I’m thinking, like, “Wait, what?” It happened so sudden. In the moment, there didn’t seem to be any time to process. I thought I’d feel her passing, but everything just stopped. Quickly, peacefully, and done.
The vet told me I could take as much time as needed in the room and to let the reception staff know when I was done. As I took Ming’s collar off, I asked if I could have a lock of hair—another something to hold onto for awhile. “Of course,” the vet said. Clearly it was something they did often.
Alone again, I looked over the body on the table. Though the vet forgot to mention the possibility, I knew (Thank God!) about involuntary muscle movement. Still, it freaked me out when Ming’s jaw moved and her leg thumped under the blanket. But she wasn’t breathing and her heart wasn’t beating. This was just the shell of the animal that was. And the few twitches subsided.
I don’t know how long I stayed. Touching her, petting her felt no different than when she was alive. As if she were in a deep sleep. I lingered, wanting to remember everything about her. Her soft blond fur, some of which had gone white in later years; her paws, the front ones were larger than the back; her curlicue tail; her dark brown eyes that had dulled with age; and her short, little muzzle and tiny teeth. In her whole life, she had average around 13 pounds. But I knew I couldn’t stay forever. I composed myself enough to face the world and left the room, closing the door behind me, to deal with business transactions.
The reception staff expressed their condolences, a tuft of Ming’s hair (in a nice little baggie) was brought out, I nodded, barely able to say thank you, and left. I scarcely remember the drive home but for the tears shed along the way.

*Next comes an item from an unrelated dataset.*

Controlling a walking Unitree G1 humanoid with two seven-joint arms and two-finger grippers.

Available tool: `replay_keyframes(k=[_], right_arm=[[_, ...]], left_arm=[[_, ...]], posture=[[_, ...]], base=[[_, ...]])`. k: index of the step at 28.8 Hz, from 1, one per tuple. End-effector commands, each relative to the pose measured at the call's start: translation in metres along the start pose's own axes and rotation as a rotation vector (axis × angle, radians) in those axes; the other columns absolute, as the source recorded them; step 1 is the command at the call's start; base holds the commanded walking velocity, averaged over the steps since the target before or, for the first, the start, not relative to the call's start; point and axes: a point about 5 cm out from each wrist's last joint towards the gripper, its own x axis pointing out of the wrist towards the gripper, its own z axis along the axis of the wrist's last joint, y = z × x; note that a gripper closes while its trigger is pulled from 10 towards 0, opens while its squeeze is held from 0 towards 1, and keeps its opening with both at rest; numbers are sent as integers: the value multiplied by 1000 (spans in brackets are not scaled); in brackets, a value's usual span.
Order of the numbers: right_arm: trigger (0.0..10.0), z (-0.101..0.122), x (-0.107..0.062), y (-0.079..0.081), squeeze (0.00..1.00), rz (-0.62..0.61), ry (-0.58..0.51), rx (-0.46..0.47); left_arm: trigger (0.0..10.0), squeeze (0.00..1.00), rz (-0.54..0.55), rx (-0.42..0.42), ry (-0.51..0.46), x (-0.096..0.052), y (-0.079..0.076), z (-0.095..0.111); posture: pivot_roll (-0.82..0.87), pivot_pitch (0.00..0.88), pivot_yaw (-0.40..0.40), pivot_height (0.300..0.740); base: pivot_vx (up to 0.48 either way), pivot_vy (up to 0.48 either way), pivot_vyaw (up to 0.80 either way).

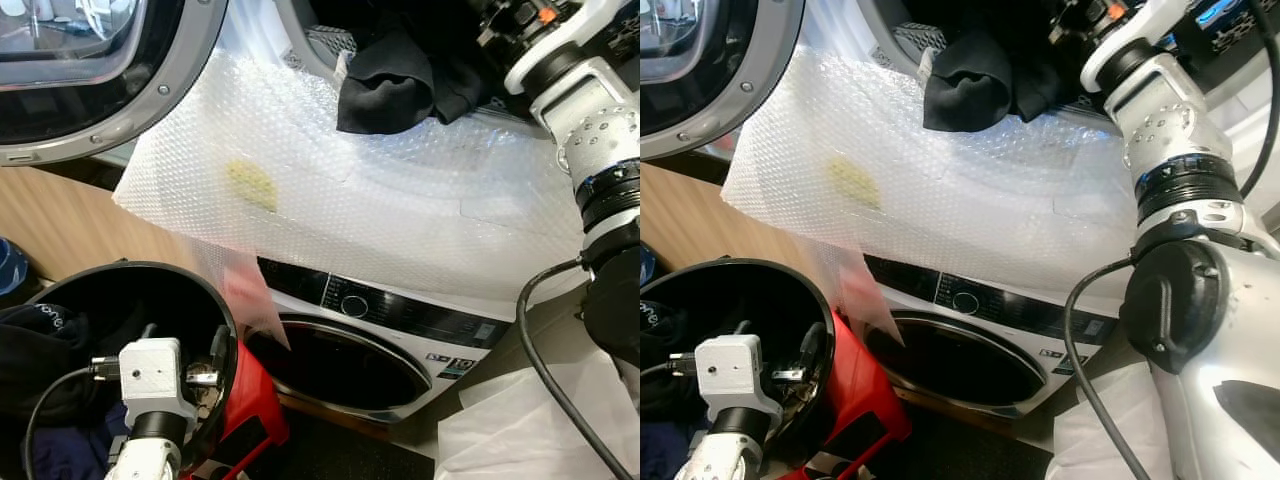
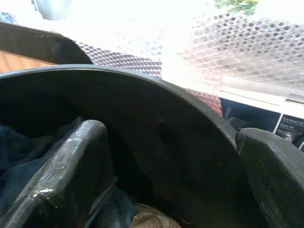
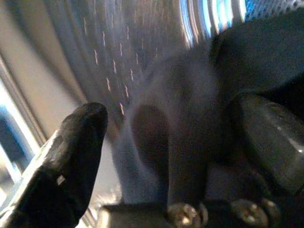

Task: Clothes washing

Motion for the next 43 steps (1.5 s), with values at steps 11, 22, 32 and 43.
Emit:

There’s always the lingering afterthoughts of could I have done more for her, given her more attention. Could I have gotten her walking or eating again? Maybe for just a few more days. But ultimately I know she was nearly sixteen years old, the higher end for her breed.
Arriving home, my other Pekingese, Ching, met me at the door. Knowing he’d be there to come home to helped lessen the blow. He seemed to look for Ming, but soon returned to the routine. I half think he’d thought I brought Ming over to my parents’ house as they often looked after both dogs, especially when I was at work. Likely he knew in that innate canine way animals have.
As I write this now, a few days later, the tears have mostly dried up, but of course, I still miss her. I miss her funny little snorty growl, the way she’d wedge up against me at night, and even her finickiness and her queenly primness. In her heyday, she’d been a feisty, attention-loving Peke with a strong, independent streak. She’d been my dog first and foremost from beginning to end, and mostly, I wish I could have just one more day with her.
Brian, I’m so sorry. She looks like a little sweetie pie. Your post is incredibly moving. I can certainly tell how much you cared for her.
Thanks. It was nearly as hard to write about it as going through it.
I can certainly relate to losing a beloved pet. We have lost 7 in 36 years we have been married and each time it doesn’t get any easier. As each one has a special place in our hearts.
They do have a special place, and they’re so much a part of our lives. It felt like Ming was around forever, and yet not long enough.